What about Earth, Wind & Fire? I currently have the 2-disc set _Chicago with Earth, Wind & Fire: Live at the Greek Theatre_ (2004) at home from Netflix and EWF put on the better show.


----------



## Art Rock (Nov 28, 2009)

Both never really appealed to me that much. Picked Chicago on the strength of a few songs I like.


----------



## Quintessense (Dec 10, 2012)

New to this Forum.

Voted for BST because the majority of the original band members were classically trained at Julliard, and they did pull off a feat that as far as I know, has never been equalled: THREE straight # 2 hits within three straight single 45 releases within 12 weeks of each other, even shoving the BEATLES out of a # 2 spot during their time.

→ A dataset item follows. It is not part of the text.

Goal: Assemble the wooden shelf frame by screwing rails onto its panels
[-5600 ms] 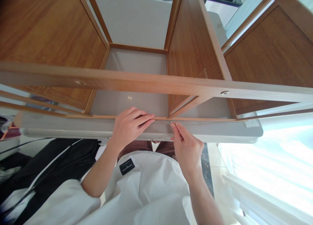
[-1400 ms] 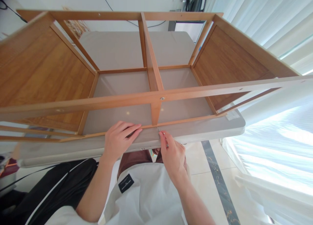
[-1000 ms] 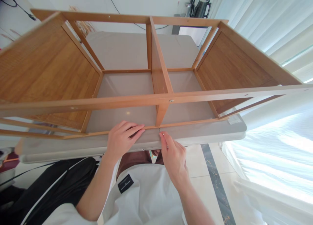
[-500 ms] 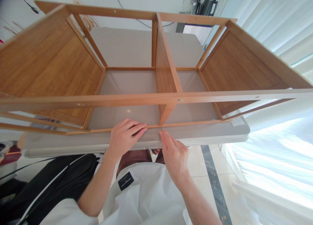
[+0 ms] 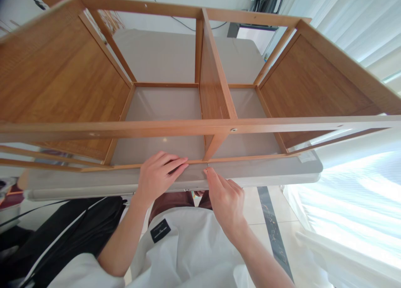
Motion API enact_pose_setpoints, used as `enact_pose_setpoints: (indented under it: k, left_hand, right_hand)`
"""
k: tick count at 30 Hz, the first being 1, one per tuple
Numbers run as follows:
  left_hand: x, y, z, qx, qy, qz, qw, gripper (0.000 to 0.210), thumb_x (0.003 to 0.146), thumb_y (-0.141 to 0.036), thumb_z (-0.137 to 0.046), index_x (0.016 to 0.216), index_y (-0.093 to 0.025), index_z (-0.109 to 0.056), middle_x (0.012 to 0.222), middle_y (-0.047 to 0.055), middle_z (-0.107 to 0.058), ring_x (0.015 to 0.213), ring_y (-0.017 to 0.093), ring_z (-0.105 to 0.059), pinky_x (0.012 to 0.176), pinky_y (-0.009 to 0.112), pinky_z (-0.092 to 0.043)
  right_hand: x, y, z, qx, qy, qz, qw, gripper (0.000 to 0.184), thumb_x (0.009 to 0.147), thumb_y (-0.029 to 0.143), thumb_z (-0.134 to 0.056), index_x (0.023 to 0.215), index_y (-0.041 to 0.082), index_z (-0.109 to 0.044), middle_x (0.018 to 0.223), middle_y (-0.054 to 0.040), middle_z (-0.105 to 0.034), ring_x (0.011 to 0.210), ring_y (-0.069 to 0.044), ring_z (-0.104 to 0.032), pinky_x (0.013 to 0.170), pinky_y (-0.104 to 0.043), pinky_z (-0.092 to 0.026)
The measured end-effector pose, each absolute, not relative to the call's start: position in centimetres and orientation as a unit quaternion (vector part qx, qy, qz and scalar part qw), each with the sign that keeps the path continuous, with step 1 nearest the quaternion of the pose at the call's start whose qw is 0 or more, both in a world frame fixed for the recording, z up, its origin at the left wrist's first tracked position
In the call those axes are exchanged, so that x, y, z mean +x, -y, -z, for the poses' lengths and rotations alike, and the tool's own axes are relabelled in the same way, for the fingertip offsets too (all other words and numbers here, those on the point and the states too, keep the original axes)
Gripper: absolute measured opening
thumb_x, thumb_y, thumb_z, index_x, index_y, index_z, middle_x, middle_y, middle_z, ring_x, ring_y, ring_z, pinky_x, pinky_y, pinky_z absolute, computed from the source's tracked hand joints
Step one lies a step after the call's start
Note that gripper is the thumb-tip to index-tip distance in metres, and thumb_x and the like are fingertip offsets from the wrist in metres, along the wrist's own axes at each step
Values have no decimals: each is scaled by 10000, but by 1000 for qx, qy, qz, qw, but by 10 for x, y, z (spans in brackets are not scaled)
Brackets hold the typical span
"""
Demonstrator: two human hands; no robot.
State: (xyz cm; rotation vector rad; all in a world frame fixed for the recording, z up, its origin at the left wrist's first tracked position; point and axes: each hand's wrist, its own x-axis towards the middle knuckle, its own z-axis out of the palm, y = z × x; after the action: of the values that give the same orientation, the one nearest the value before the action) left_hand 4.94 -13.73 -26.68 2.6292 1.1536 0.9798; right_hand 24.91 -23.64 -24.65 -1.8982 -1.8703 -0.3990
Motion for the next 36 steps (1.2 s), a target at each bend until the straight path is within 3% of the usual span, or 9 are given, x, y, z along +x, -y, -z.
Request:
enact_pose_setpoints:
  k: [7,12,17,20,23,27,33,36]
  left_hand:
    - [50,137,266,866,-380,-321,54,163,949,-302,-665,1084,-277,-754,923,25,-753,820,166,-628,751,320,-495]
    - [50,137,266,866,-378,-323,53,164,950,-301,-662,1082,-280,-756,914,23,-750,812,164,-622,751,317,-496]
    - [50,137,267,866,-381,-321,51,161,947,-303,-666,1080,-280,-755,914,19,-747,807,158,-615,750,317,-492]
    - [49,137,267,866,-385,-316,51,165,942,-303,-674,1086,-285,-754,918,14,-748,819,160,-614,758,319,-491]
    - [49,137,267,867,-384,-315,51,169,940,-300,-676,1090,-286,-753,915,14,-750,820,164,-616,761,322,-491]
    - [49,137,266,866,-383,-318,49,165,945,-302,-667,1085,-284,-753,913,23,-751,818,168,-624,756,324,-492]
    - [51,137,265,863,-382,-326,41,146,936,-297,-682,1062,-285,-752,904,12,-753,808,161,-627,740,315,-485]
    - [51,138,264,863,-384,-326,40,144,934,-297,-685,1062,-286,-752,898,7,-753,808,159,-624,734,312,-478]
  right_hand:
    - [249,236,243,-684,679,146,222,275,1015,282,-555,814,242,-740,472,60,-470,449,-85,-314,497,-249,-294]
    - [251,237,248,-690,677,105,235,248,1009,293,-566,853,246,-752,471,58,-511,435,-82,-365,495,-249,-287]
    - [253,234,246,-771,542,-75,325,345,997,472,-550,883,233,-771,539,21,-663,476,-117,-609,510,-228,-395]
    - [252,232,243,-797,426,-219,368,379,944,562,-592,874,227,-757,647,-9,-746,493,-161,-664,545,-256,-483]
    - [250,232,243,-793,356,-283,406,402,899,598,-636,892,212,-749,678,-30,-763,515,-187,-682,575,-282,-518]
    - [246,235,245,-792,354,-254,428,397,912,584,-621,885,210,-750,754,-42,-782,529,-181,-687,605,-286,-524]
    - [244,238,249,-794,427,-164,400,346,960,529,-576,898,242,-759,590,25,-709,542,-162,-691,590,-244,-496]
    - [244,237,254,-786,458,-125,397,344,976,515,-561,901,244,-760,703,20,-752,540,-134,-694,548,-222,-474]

Am familiar with CHICAGO's music and they are extremely talented, and have some of their CDs somewhere; let's admit it and suffice to say that ALMOST ALL BANDS has many changes, metamorphises, some to grow, some to decline. 

BST had far more unrealized potential, and it is well-documented that BST was mismanaged several times, and was unfortunate to have the wrong people in charge at the wrong times. CHICAGO seemed to be better managed, focused, and sold a ton more records than BST.

Musical range, ability, potential? BST in a rout.


----------



## neoshredder (Nov 7, 2011)

Will You Still Love ME is a classic. Definitely Chicago.


----------



## Cnote11 (Jul 17, 2010)

As my mother would say, Chicargo


----------



## StveGreen (May 1, 2013)

Chicago here. 1) They could rock out better ..... 2) They had as many as three singers live .... 3) They helped bring the gals to the AoR audience.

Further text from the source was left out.